If you’ve even been prescribed multiple medications – or cared for someone who has – you know how challenging it can be to get the pills in order. Sure, there are the drugstore variety daily pillboxes, which allow you to plan out a week’s worth of medication, but even those can get confusing and are time-consuming. That’s why pharmacist T.J. Parker invented Pillpack in 2014: an online pharmacy that delivers perfectly portioned packs of pills every two weeks, broken down by different times of the day. Once you receive your two-week supply in the mail, you’re all set and just have to remember to take your medication – the rest is done for you.
Roughly half the population menstruates, but there really hadn’t been innovation in this area in decades. Yes, pads became self-adhesive (bye-bye belts!) and menstrual cups are becoming more commonplace, but other than that, technology was at a standstill. That is, until 2015, when Miki and Radha Agrawal and Antonia Dunbar invented Thinx: underwear designed to be worn during your period. For some people, this means being able to forgo pads or tampons completely, while for others, it provides a comfortable back-up for leaks. Though other companies have started to manufacture period underwear since, Thinx was the first out of the gate.
Though we have become accustomed to sitting on a toilet when doing our business, many places around the world squat over a latrine on the ground. And when Bobby Edwards’ mother became chronically constipated, her doctor suggested that she try using a footstool to raise her knees while she sat on the toilet. She tried it and it worked wonders, and in 2011, the Squatty Potty was born. This seemingly simple plastic stool that is stored at the base of a toilet has made Edwards and her family multimillionaires. Though sales were initially slow – $17,000 in 2011 – they hit $19 million in 2016 and continued to rise from there. Not only has the Squatty Potty changed the way many people use the toilet, it has also helped spark a wider conversation about digestive health and bathroom habits.
Beds in boxes
Getting a new mattress used to mean going to a furniture store and trying out a bunch before selecting one and having it delivered to your home.
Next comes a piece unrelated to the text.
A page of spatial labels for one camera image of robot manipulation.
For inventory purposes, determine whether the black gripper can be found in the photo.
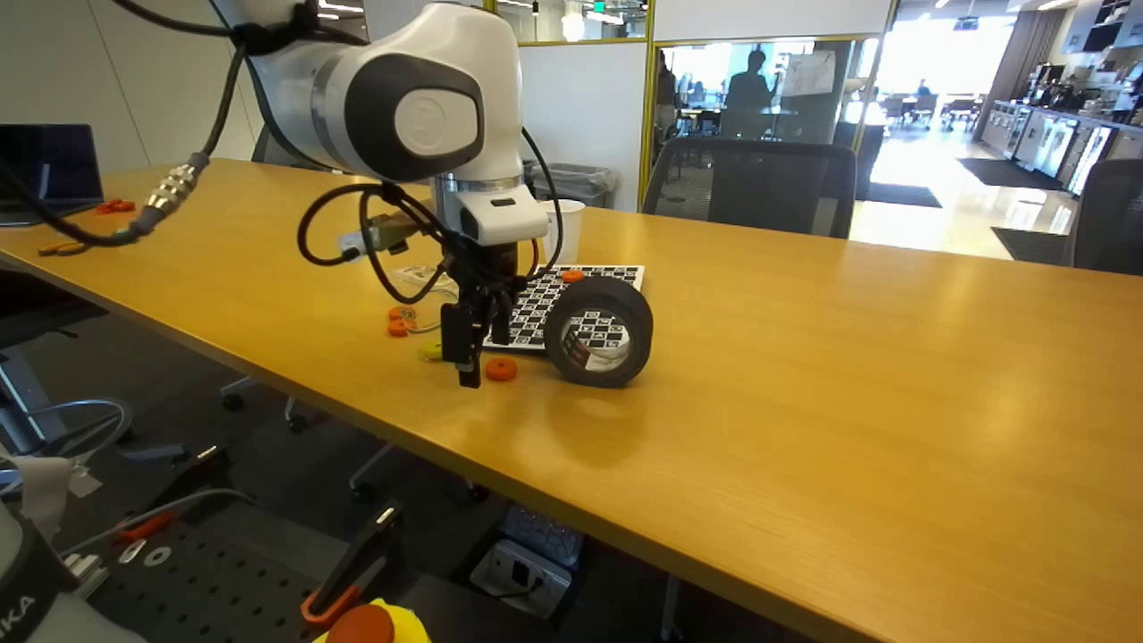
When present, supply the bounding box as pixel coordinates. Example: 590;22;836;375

Then in 2015, a company called Casper launched, which sold mattresses directly to the consumer. The mattresses arrive vacuum-packed in a cardboard box, and users get 100 days to try them out and get a refund if they’re not satisfied. Plenty of other companies now do the same thing, streamlining the whole mattress shopping process and cutting out the middleman in the process.
Though there are plenty of high-tech products for parents developed over the past decade, the Snoo Smart Sleeper has been one of the most influential since it entered the market in 2016. Designed to mimic the sounds and motions of a womb, this responsive bassinet helps to reduce crying and naturally sleep-trains a baby. It was invented by Harvey Karp, MD, a paediatrician and Co-Founder of Happiest Baby, in collaboration with industrial designer Yves Béhar and Deb Roy, PhD, director of the Laboratory for Social Machines at the MIT Media Lab. Not only is it the world’s smart bassinet, but it’s also the first bed to prevent infants from accidentally rolling over. And better sleep for a baby means more sleep for parents.